Count overlaps: small inputs slightly favor GenomicRanges; for larger inputs polars‑bio maintains 2–10x advantage with stable scaling.

End to-end data proecesing

Here we compare end-to-end performance including data loading, overlap operation, and saving results to CSV.

Info

POLARS_MAX_THREADS=1 was set to ensure fair comparison with single-threaded PyRanges.
Since GenomicRanges supports Polars DataFrames as input and output, we used them instead of Pandas to again ensure fair comparison with polars-bio.
GenomicRanges find_overlaps method returns hits-only table (indices of genomic intervals instead of genomic coordinates), we also benchmarked an extended version with additional lookup of intervals (full rows, code) for fair comparison.

Key takeaways:

Wall time: GenomicRanges (hits‑only) is the fastest end‑to‑end here (~1.16x vs polars_bio) by avoiding full materialization of genomic intervals (unlike PyRanges and polars-bio that return pairs of genomic interval coordinates for each overlap); PyRanges is far slower; GenomicRanges (full rows, so with the output comparable with PyRanges and polars-bio) is much slower.
Memory: polars-bio (streaming) minimizes peak RAM (~0.7 GB) while keeping speed comparable to polars-bio.

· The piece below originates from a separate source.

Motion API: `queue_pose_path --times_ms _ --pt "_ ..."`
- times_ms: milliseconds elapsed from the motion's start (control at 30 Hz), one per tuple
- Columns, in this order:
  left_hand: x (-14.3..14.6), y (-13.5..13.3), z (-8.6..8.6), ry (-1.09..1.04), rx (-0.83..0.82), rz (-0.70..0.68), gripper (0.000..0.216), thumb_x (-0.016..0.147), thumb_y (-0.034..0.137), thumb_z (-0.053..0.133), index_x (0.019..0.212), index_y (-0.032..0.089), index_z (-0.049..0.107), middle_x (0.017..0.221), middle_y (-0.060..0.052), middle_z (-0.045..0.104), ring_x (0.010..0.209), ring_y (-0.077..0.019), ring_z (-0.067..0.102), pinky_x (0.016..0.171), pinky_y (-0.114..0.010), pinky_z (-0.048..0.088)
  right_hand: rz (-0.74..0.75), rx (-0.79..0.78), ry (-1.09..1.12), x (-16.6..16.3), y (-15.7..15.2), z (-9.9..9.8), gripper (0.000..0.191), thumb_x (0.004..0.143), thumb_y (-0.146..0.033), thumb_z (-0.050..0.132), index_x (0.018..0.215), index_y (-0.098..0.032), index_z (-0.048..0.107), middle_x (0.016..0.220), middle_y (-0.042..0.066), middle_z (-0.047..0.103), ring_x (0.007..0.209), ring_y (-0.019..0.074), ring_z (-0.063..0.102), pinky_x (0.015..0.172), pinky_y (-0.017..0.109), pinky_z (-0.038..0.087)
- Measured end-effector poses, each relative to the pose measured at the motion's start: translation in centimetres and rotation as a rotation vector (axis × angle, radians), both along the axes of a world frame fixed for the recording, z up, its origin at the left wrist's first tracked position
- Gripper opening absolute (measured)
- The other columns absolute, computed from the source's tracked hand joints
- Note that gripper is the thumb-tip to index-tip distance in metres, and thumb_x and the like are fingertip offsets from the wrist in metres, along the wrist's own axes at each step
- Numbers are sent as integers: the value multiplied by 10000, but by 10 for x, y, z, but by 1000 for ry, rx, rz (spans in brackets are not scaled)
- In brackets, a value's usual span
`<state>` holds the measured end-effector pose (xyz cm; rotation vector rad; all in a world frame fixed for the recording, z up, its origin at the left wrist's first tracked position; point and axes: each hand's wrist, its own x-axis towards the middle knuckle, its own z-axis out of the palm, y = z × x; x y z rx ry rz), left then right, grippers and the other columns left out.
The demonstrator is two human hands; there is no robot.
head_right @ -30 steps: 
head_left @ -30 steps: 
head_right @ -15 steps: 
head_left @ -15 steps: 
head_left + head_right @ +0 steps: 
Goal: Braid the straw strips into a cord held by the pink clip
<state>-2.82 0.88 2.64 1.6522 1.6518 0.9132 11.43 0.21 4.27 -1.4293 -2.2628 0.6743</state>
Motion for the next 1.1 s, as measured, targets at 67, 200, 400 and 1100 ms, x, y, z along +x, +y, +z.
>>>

GenomicRanges (full rows) peaks at ~40 GB; hits‑only sits in the middle (~8.2 GB) as it only returns DataFrame with pairs of indices not full genomic coordinates.

Summary

For small and medium datasets, all tools perform well; at large scale, polars-bio excels with better scalability and memory efficiency, achieving an ultra‑low footprint in streaming mode.